In a review of the new Pevsner Cambridgeshire, Simon Heffer admires the city at its heart that doubles as an ancient university and a showpiece of modern architecture

13 December 2014

9:00 AM

13 December 2014

9:00 AM

The Buildings of England: Cambridgeshire Simon Bradley and Nikolaus Pevsner

Yale, pp.560, £35, ISBN: 9780300205961

The Pevsner architectural guides are around halfway through their revisions — though it is like the Forth Bridge, and soon it will be time for the revisions to be revised: it is 30 years since the new London: 2, for example. Aficionados have keenly awaited the Cambridgeshire volume, the latest in the series, because of the substantial new building undertaken by Cambridge University since Pevsner himself last catalogued it in the early 1970s (his first edition appeared in 1954). For most people the county is summarised by two buildings: Ely cathedral, ‘the ship of the fens’, and King’s College chapel. Both were admired by Pevsner, who reserved much of his disdain for Victorian buildings, and whose judgments about the 1960s architecture of the city seemed in some cases extravagant.

The volume covers the historic county: the Huntingdonshire revision, including buildings in the post-1974 administrative county, appeared earlier this year. Simon Bradley, the general editor of the series, has undertaken the revision of this important volume himself and observes of Cambridge that ‘no other English city outside London, Oxford not excepted, has achieved so much architecturally since 1945’.

The large amounts of patronage as the university expands, and the importance of the university’s architecture school, have made the city a field of intense competition among contemporary architectural practices, all of which seek to do their best. And nor is Cambridge any longer mainly the university: the effect of the proximity of it has stimulated a science park, research establishments, industry (especially technology) and extensive new housing for affluent clients, all of which have contributed to making the city an exhibition hall of modern architecture.

But this revision is also open about the faults of some modern architecture. New Court at Christ’s, built by Denys Lasdun in 1966–70, is termed an ‘arrogant intrusion’ on King Street, onto which it backs. It also points out how defective the materials were, and how they have had to be patched up. The Cripps Building at St John’s, considered revolutionary when it was built in the 1960s, is also castigated for the inadequacy of materials: ‘This very expensive building proved to have very expensive flaws’, such as water leaking in through the roof and the underfloor heating failing: the college has just spent a fortune repairing it.

James Stirling’s History Faculty building is praised as having been ‘a brilliant and influential design’ but ‘one with deep flaws in conception and execution’. This entailed ‘cruelly expensive’ remedial work.

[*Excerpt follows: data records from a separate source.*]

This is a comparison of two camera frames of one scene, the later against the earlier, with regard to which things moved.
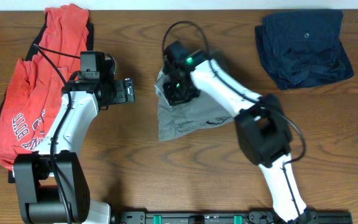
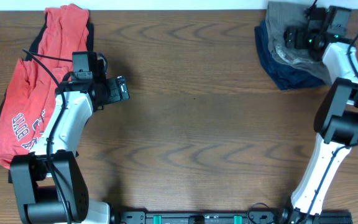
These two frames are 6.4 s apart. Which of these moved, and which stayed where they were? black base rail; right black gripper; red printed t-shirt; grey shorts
Moved: grey shorts; right black gripper
Stayed: red printed t-shirt; black base rail
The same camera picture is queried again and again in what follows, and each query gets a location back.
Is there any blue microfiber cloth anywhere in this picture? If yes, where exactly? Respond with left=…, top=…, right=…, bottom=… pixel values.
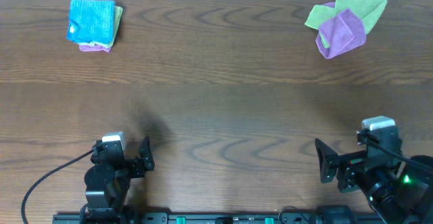
left=66, top=0, right=115, bottom=43

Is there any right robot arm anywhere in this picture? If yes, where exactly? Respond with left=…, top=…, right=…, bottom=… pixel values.
left=315, top=126, right=432, bottom=223

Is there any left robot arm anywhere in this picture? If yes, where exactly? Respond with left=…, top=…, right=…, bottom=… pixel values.
left=78, top=132, right=155, bottom=223

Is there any folded purple cloth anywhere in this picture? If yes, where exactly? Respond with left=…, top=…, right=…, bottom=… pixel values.
left=78, top=45, right=112, bottom=53

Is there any crumpled purple cloth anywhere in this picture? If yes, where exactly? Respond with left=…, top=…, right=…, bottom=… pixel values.
left=316, top=6, right=367, bottom=59

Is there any folded green cloth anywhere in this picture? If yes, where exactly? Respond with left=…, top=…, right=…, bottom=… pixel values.
left=78, top=5, right=123, bottom=49

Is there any crumpled green cloth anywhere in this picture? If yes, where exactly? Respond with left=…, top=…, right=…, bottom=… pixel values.
left=305, top=0, right=387, bottom=35

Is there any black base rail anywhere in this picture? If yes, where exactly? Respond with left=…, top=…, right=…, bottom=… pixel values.
left=52, top=206, right=383, bottom=224

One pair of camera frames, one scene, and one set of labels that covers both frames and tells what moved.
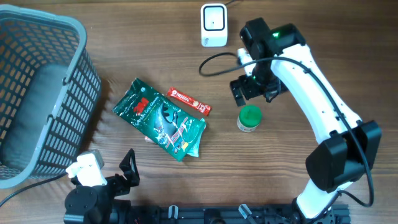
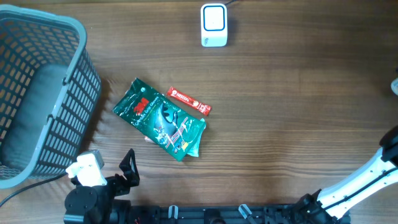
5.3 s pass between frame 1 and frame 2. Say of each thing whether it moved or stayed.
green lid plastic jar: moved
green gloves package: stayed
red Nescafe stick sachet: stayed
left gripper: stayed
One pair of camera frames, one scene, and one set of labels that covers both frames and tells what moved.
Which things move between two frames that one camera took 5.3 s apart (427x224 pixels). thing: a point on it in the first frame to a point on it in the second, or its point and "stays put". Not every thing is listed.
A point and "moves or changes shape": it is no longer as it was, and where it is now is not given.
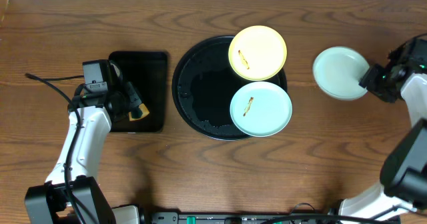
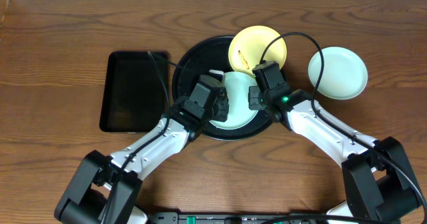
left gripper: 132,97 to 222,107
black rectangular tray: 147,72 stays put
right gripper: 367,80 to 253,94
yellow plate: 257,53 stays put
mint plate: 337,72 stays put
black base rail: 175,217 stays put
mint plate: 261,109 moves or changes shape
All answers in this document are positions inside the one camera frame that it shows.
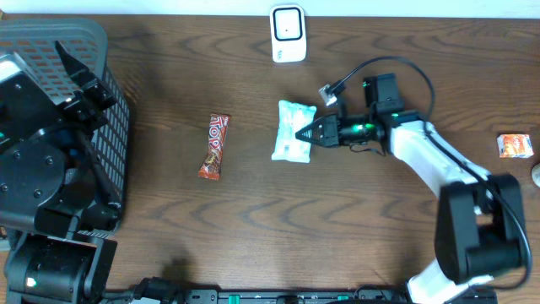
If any teal white wipes packet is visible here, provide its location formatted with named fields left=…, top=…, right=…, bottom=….
left=271, top=100, right=316, bottom=163

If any red white snack packet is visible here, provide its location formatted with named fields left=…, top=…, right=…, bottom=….
left=198, top=113, right=231, bottom=180

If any orange Kleenex tissue pack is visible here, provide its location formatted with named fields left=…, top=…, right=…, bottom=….
left=497, top=134, right=534, bottom=158

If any green lid white jar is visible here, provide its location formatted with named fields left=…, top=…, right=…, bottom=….
left=531, top=164, right=540, bottom=187

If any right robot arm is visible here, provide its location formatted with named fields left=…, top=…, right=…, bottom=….
left=295, top=73, right=532, bottom=303

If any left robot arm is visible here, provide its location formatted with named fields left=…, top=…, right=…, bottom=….
left=1, top=44, right=122, bottom=303

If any white barcode scanner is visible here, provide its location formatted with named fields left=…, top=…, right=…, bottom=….
left=269, top=4, right=307, bottom=63

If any grey plastic mesh basket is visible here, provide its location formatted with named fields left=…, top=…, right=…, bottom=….
left=1, top=19, right=130, bottom=237

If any black right camera cable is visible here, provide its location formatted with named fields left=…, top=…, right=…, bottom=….
left=328, top=55, right=533, bottom=292

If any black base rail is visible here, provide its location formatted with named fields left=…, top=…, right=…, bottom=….
left=103, top=276, right=499, bottom=304

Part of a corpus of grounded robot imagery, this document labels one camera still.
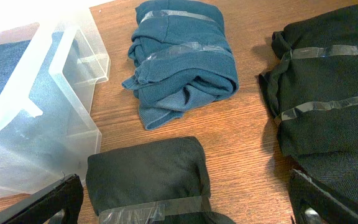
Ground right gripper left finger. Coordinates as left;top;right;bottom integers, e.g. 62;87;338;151
0;174;84;224

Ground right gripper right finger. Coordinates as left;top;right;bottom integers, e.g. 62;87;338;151
288;169;358;224

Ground dark blue jeans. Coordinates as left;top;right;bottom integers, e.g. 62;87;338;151
0;32;86;174

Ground small black taped garment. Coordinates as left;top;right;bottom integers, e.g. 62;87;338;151
86;137;232;224

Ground large black taped garment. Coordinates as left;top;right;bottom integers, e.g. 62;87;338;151
259;5;358;204

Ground teal taped shirt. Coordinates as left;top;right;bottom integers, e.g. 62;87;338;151
122;0;239;130

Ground clear plastic storage container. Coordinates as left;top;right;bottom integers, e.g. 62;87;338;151
0;8;111;198

It makes one wonder why the university and its colleges don’t stick to old-fashioned stone and brick, such as still stands in some places after over 600 years, and is far more respectful of context.

In the city, the Victorians at last get their due — notably Alfred Waterhouse at Gonville and Caius, Pembroke and in his design for the Cambridge Union Society. And G.F. Bodley built one of the finest Victorian churches in England, never mind in Cambridge, in All Saints, Jesus Lane, which includes work executed by William Morris himself. But for all the modern interest of Cambridge and the wealth of grand buildings from the late Gothic and Renaissance period, it is the small survivals of the ancient that are often the most moving in considering the architecture of the city;and the book is suitably definitive about the ancient Saxon church of St Benet’s, the Old Court at Corpus that adjoins it — built shortly after 1352, it is the oldest continually inhabited court in the university — and the Round Church between St John’s and the Union Society, built by the Fraternity of the Holy Sepulchre around 1130.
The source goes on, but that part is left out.